JEFFERSON CITY - A travelling replica of the Vietnam Veterans Memorial will visit the Capitol's south lawn next week, declared Welcome Home Veterans week by Gov. Matt Blunt.
Volunteers will read each of the 58,249 names of servicemen killed or missing in the Vietnam War that appear on the wall. The Moving Wall is approximately half the size of the Vietnam Veterans Memorial, and includes all the names carved into the original. Volunteers will also help visitors locate and make rubbings of names on the wall.

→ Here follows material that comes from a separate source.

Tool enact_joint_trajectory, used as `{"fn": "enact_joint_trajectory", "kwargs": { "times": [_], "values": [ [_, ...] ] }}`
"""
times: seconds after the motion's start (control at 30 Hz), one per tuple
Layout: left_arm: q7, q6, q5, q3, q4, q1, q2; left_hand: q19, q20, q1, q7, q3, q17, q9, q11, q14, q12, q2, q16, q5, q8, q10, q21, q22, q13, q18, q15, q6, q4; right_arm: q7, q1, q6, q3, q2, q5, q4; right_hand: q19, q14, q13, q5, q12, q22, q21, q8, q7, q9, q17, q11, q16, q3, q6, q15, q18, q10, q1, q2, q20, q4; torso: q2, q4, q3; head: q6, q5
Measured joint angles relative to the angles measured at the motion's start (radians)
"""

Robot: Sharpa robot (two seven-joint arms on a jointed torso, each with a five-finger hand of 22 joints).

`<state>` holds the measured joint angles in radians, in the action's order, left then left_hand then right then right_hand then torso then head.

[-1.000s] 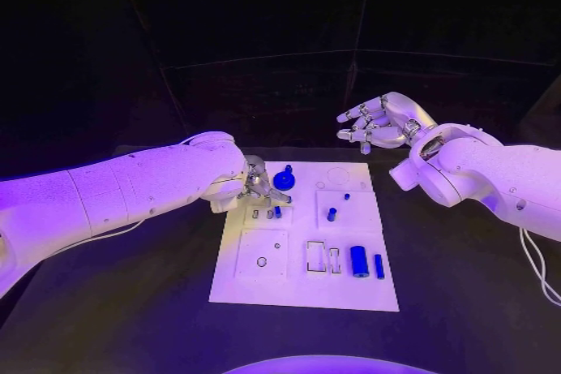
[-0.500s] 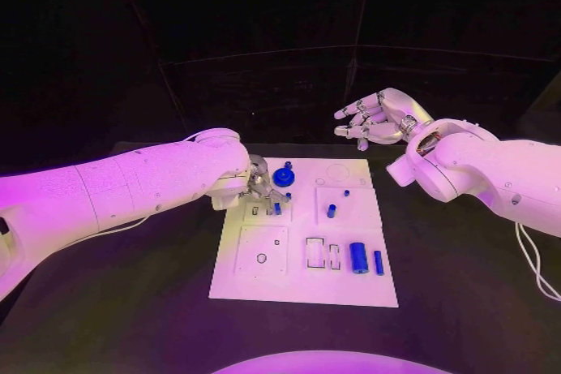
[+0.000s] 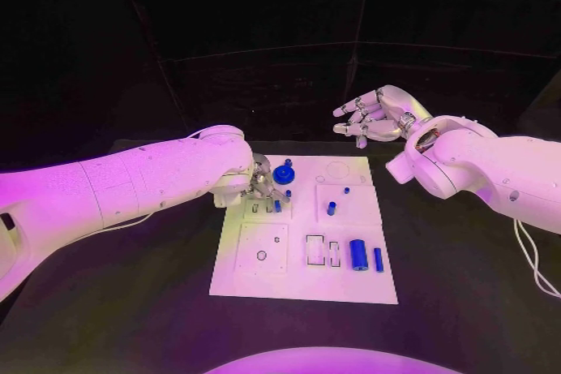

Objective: Assemble the parts on the task board

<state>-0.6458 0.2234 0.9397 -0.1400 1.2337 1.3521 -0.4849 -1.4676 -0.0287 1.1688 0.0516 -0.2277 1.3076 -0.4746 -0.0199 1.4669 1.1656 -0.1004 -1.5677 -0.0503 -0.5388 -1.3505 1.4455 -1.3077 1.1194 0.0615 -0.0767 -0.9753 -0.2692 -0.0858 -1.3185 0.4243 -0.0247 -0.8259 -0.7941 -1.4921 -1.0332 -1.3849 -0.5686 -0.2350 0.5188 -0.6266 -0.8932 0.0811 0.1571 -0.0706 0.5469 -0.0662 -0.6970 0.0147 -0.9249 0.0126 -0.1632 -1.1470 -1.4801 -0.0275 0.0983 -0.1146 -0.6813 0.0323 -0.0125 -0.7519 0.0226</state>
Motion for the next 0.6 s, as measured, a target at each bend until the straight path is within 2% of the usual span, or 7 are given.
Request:
{"fn": "enact_joint_trajectory", "kwargs": {
  "times": [0.23, 0.47, 0.6],
  "values": [
    [0.001, 0.005, 0.000, 0.000, -0.001, 0.000, 0.003, 0.000, 0.000, 0.035, 0.000, 0.010, 0.000, -0.016, 0.000, 0.000, 0.000, -0.005, 0.000, 0.000, -0.012, 0.000, 0.004, 0.000, 0.004, 0.000, 0.000, 0.007, 0.024, 0.002, 0.000, -0.003, 0.000, 0.004, 0.000, 0.003, 0.000, 0.000, 0.000, -0.004, 0.000, 0.004, 0.004, 0.000, 0.000, 0.000, 0.000, 0.000, 0.004, -0.002, 0.000, 0.000, 0.000, 0.000, 0.000, 0.000, 0.000, -0.002, 0.000, 0.0000, -0.0004, -0.004, -0.001],
    [0.002, 0.010, 0.001, 0.000, -0.005, 0.000, 0.007, 0.000, 0.000, 0.064, -0.002, 0.036, 0.000, -0.030, -0.004, 0.000, 0.000, -0.022, 0.000, 0.000, -0.020, 0.004, 0.004, 0.000, 0.004, 0.000, 0.000, 0.016, 0.050, 0.004, 0.000, -0.006, 0.000, 0.007, 0.000, 0.005, 0.000, 0.000, 0.001, -0.004, 0.000, 0.007, 0.004, 0.000, 0.000, 0.000, 0.000, 0.000, 0.004, -0.002, 0.000, 0.000, 0.000, 0.000, 0.000, 0.000, 0.000, -0.002, 0.000, 0.0000, -0.0003, -0.008, -0.003],
    [0.002, 0.013, 0.001, 0.000, -0.011, 0.000, 0.012, 0.000, 0.000, 0.074, 0.002, 0.042, 0.000, -0.033, -0.004, 0.000, 0.000, -0.021, 0.000, 0.000, -0.020, 0.004, 0.004, 0.000, 0.003, 0.000, 0.000, 0.020, 0.056, 0.005, 0.000, -0.008, 0.000, 0.009, 0.000, 0.007, 0.000, 0.000, 0.002, -0.004, 0.000, 0.011, 0.011, 0.000, 0.000, 0.000, 0.000, 0.000, 0.004, -0.002, 0.000, 0.000, 0.000, 0.000, 0.000, 0.000, 0.000, -0.002, 0.000, 0.0000, 0.0000, -0.011, 0.000]
  ]
}}
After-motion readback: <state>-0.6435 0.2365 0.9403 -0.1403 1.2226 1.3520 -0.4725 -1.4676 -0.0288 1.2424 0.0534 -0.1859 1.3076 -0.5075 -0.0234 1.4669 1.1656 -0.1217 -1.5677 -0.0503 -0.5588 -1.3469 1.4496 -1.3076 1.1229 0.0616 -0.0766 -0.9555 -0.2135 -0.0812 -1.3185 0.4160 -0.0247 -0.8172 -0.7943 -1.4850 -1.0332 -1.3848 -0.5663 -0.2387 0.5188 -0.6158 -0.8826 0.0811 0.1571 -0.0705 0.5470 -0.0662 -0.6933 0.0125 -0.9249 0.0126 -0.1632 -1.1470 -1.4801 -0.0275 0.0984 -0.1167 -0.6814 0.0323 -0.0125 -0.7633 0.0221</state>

Rep. Col. Jack Jackson, R-Wildwood, said the Moving Wall offers a healing opportunity for veterans of the Vietnam war and other wars, and veterans' families.
"I've seen some hurts and scars with respect to how Vietnam veterans were received when they returned from the war," said Jackson, a Vietnam veteran. "When we begin to honor those who gave everything, we begin to accept the thank-yous the state and nation is giving us."
The Moving Wall will aririve on a truck Sunday afternoon. Pat Rowe-Kerr, state veterans ombudsman with the Missouri Veterans Commission, encouraged people to meet the truck at the Ashland overpass on highway 63 to escort the wall to Jefferson City. The display will take a day and a half to set up, Kerr said.
Opening ceremonies will begin at noon on Tuesday, featuring music by the 40-piece Fort Leonard Wood 399th Army Band. Col. John Clark, a Vietnam veteran who was a Prisoner of War, Rep Col. Jackson and Vietnam veteran Lt. Col Lin Appling will speak.
Closing ceremonies will be held Sunday, Dec. 27 at 3 p.m.
Names will be read continuously from 8 a.m. until 10 p.m. every day including Thanksgiving Day, and the wall will remain open to visitors all night.
"We want to treat the wall, the veterans and their families with the respect and reverence they deserve," Rowe-Kerr said.
"I think it's really important that people come and share their thoughts and emotions," Jackson said. "The wall is a welcome home to veterans."
The travelling memorial has visited Missouri 28 times since its completion in 1984, but has never made a stop at the state capital.
Al Davis, President of the Jefferson City Veteran's Council, said it took two years and several thousand dollars to bring the Movintg Wall to Jefferson City.
"We are overdue for it at the Capitol," Davis said. "We should have had it here a long time ago."
The Jefferson City appearance will be the last this year for the Moving Wall, which is on its way to Michigan for winter storage.